● **Activity**
The answer must be a single number: how many lines below contain "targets".

● **Information shown**
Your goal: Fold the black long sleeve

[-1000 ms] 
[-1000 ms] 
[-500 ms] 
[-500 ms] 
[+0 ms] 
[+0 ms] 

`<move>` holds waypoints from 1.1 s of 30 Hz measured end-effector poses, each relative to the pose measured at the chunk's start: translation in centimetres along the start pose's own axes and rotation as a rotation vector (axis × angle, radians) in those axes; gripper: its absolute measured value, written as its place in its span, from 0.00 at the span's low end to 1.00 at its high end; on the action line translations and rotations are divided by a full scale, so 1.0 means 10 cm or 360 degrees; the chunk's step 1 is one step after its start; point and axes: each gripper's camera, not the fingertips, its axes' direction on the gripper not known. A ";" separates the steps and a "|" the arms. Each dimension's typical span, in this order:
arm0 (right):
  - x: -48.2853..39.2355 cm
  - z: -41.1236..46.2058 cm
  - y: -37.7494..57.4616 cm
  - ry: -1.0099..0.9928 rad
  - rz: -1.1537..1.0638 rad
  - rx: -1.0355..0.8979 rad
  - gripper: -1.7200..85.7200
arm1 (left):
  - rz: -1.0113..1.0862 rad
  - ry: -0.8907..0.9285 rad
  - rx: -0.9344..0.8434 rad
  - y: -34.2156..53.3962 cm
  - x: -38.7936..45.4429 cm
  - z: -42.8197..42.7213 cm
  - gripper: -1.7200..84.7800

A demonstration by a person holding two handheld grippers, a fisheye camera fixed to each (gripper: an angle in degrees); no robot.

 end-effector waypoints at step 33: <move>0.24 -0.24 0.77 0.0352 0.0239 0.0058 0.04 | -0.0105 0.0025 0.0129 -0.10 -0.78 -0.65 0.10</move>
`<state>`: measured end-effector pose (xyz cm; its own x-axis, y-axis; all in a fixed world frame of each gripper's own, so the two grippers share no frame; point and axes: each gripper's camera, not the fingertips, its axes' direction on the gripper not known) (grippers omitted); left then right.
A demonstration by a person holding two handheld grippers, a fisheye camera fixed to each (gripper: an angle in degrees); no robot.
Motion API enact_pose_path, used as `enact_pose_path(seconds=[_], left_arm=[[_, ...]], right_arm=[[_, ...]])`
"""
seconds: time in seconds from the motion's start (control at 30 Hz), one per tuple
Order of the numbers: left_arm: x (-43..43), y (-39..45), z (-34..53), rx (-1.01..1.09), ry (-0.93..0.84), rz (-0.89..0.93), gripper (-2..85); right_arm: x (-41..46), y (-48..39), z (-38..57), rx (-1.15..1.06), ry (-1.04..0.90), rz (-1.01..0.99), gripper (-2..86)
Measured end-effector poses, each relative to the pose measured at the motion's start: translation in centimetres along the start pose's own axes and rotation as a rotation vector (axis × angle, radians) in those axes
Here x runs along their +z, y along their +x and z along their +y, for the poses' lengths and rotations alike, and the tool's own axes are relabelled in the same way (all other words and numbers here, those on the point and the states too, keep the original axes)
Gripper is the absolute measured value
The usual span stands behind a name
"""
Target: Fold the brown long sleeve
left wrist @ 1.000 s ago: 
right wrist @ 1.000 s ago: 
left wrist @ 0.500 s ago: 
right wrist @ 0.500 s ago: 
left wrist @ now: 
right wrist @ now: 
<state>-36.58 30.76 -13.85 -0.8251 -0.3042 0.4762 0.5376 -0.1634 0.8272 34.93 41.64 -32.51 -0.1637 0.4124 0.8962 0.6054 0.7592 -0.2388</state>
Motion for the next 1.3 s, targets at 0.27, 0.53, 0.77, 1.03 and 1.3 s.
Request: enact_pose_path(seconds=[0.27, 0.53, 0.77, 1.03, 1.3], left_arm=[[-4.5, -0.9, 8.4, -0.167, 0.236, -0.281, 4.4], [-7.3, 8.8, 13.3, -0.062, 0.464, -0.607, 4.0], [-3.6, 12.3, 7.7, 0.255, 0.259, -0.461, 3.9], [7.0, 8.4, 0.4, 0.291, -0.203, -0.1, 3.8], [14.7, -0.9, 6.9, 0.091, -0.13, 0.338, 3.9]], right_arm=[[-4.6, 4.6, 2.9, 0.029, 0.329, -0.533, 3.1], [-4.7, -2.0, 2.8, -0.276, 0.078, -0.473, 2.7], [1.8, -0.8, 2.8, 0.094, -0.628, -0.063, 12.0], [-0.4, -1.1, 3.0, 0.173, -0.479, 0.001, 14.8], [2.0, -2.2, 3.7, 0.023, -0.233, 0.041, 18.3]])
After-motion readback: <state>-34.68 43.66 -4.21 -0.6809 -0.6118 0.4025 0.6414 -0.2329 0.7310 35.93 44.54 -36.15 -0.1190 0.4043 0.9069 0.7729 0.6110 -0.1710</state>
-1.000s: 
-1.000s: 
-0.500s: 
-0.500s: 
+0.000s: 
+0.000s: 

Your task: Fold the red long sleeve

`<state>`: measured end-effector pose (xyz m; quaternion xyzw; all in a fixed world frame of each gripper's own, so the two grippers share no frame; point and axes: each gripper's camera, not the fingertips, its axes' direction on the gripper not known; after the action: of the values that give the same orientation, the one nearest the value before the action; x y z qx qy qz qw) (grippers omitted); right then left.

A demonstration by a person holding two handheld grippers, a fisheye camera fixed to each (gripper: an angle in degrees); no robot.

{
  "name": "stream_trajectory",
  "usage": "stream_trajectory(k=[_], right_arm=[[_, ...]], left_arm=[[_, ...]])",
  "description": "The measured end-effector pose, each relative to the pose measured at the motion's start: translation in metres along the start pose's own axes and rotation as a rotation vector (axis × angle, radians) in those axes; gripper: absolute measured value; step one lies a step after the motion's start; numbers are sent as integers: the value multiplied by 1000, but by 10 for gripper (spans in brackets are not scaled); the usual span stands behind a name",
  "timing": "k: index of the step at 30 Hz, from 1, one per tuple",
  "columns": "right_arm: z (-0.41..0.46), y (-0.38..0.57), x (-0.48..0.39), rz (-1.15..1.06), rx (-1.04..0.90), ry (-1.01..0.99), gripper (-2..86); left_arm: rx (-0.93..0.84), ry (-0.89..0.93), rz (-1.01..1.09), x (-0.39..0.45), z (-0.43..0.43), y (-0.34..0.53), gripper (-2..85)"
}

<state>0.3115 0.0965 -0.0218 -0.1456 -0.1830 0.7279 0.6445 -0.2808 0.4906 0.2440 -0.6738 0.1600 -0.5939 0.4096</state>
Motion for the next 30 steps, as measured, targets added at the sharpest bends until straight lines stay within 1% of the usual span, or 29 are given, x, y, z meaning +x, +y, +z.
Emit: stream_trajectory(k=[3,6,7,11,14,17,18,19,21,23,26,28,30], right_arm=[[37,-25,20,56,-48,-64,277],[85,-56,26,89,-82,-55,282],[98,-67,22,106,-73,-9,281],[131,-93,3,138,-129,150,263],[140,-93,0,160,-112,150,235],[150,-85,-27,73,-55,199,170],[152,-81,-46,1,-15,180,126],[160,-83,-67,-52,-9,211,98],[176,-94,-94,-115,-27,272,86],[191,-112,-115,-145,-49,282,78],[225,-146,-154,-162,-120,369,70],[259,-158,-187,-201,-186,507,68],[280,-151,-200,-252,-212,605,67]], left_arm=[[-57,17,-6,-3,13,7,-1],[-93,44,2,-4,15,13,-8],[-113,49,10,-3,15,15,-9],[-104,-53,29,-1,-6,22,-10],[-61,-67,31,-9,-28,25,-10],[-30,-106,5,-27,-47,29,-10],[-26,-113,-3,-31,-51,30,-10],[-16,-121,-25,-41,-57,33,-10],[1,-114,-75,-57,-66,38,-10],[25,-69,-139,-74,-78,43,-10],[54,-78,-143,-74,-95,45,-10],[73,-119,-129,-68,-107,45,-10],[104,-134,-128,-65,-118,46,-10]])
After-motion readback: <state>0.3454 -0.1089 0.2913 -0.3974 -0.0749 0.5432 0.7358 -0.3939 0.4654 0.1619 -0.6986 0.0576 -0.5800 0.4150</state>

● **Exercise response**
2